Top of Data supplied
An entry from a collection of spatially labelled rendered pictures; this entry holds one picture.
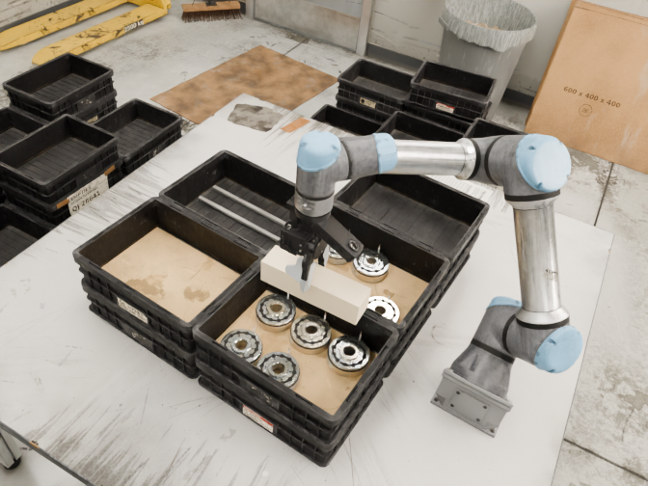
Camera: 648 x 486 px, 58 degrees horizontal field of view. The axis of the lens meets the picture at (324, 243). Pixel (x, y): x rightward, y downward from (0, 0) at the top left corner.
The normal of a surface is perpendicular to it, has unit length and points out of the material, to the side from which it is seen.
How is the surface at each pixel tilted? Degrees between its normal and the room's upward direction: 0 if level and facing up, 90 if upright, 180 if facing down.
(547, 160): 49
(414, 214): 0
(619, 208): 0
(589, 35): 82
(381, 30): 90
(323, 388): 0
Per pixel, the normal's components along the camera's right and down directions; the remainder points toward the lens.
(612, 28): -0.47, 0.46
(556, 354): 0.41, 0.28
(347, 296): 0.09, -0.72
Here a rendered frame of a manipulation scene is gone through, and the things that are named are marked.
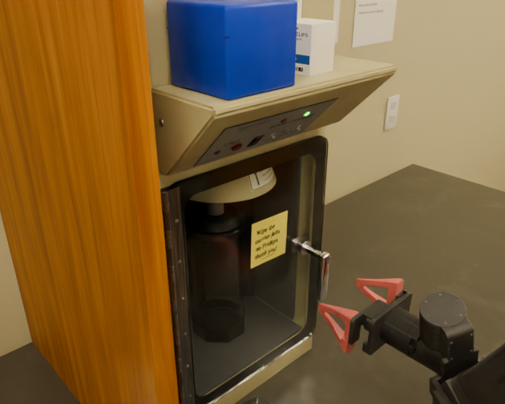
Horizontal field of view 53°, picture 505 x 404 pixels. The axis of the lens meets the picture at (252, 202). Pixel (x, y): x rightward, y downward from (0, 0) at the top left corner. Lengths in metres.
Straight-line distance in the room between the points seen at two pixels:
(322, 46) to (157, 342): 0.40
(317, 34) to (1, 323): 0.83
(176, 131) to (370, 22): 1.14
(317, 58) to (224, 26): 0.17
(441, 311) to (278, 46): 0.39
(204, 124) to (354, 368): 0.65
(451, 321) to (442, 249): 0.76
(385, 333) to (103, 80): 0.52
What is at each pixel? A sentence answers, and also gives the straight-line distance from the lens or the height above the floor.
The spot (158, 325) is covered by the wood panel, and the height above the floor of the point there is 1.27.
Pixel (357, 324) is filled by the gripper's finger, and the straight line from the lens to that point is 0.76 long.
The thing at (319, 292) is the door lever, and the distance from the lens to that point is 0.86.
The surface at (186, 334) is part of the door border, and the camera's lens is 0.75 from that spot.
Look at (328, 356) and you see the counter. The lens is 1.04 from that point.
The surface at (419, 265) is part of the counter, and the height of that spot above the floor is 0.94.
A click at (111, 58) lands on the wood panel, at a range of 0.47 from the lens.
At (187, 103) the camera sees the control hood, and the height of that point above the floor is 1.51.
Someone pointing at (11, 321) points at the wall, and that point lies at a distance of 1.15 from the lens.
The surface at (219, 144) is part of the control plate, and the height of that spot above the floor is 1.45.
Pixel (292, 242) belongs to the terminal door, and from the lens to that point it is 0.83.
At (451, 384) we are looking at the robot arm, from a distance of 0.70.
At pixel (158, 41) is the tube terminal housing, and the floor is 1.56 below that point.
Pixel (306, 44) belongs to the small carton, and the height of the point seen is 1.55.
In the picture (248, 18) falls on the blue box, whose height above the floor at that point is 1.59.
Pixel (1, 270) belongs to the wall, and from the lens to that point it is 1.08.
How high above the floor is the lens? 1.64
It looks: 26 degrees down
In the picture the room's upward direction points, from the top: straight up
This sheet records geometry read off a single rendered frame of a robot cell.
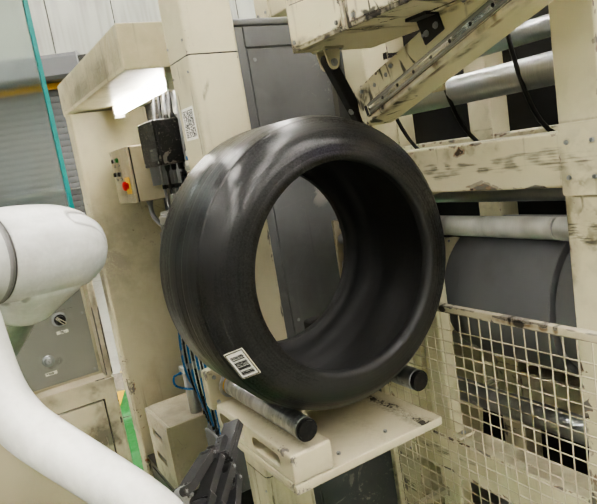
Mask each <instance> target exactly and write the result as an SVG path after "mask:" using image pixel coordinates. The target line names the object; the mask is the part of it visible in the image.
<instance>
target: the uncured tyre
Bottom of Data supplied
- Task instructions -
When copying the records, reproduce every entry exactly and omit all pictures.

- Finished task -
An entry from a collection of spatially labelled rendered pictures; this entry holds one picture.
Camera: 648 x 486 px, 58 degrees horizontal field of view. The axis of the lens meets the picture at (324, 243). Pixel (x, y): x rightward, y downward from (0, 0) at the top left corner.
The normal of a surface is perpendicular to it, has unit length and points out of the material, to the side from which it is seen.
How is the surface at each pixel tilted? Degrees between its normal and the room's upward direction: 0 if level and facing up, 90 if upright, 180 if facing down.
(547, 160): 49
(414, 214): 0
(619, 208): 0
(589, 35): 82
(381, 30): 90
(323, 388): 0
Per pixel, the normal's components along the camera's right and down directions; the remainder points toward the lens.
(612, 28): -0.47, 0.46
(556, 354): 0.41, 0.28
(347, 296): 0.09, -0.72
Here a rendered frame of a manipulation scene is gone through, and the things that are named are marked.
Horizontal field of view 53°, picture 505 x 404 pixels. The axis of the lens meets the picture at (252, 202). Pixel (x, y): x rightward, y downward from (0, 0) at the top left corner. Lengths in metres.
Straight-line distance in the room between the points seen at two pixels:
(322, 46) to (157, 342): 0.40
(317, 34) to (1, 323): 0.83
(176, 131) to (370, 22): 1.14
(317, 58) to (224, 26): 0.17
(441, 311) to (278, 46): 0.39
(204, 124) to (354, 368): 0.65
(451, 321) to (442, 249): 0.76
(385, 333) to (103, 80): 0.52
What is at each pixel? A sentence answers, and also gives the straight-line distance from the lens or the height above the floor.
The spot (158, 325) is covered by the wood panel, and the height above the floor of the point there is 1.27.
Pixel (357, 324) is filled by the gripper's finger, and the straight line from the lens to that point is 0.76 long.
The thing at (319, 292) is the door lever, and the distance from the lens to that point is 0.86.
The surface at (186, 334) is part of the door border, and the camera's lens is 0.75 from that spot.
Look at (328, 356) and you see the counter. The lens is 1.04 from that point.
The surface at (419, 265) is part of the counter, and the height of that spot above the floor is 0.94.
A click at (111, 58) lands on the wood panel, at a range of 0.47 from the lens.
At (187, 103) the camera sees the control hood, and the height of that point above the floor is 1.51.
Someone pointing at (11, 321) points at the wall, and that point lies at a distance of 1.15 from the lens.
The surface at (219, 144) is part of the control plate, and the height of that spot above the floor is 1.45.
Pixel (292, 242) belongs to the terminal door, and from the lens to that point it is 0.83.
At (451, 384) we are looking at the robot arm, from a distance of 0.70.
At pixel (158, 41) is the tube terminal housing, and the floor is 1.56 below that point.
Pixel (306, 44) belongs to the small carton, and the height of the point seen is 1.55.
In the picture (248, 18) falls on the blue box, whose height above the floor at that point is 1.59.
Pixel (1, 270) belongs to the wall, and from the lens to that point it is 1.08.
How high above the floor is the lens? 1.64
It looks: 26 degrees down
In the picture the room's upward direction points, from the top: straight up
This sheet records geometry read off a single rendered frame of a robot cell.
Mask each <instance> target exactly and write the result as an SVG path after "mask:" using image pixel coordinates. The target line names the object; the mask is the part of it visible in the image.
<instance>
target: the uncured tyre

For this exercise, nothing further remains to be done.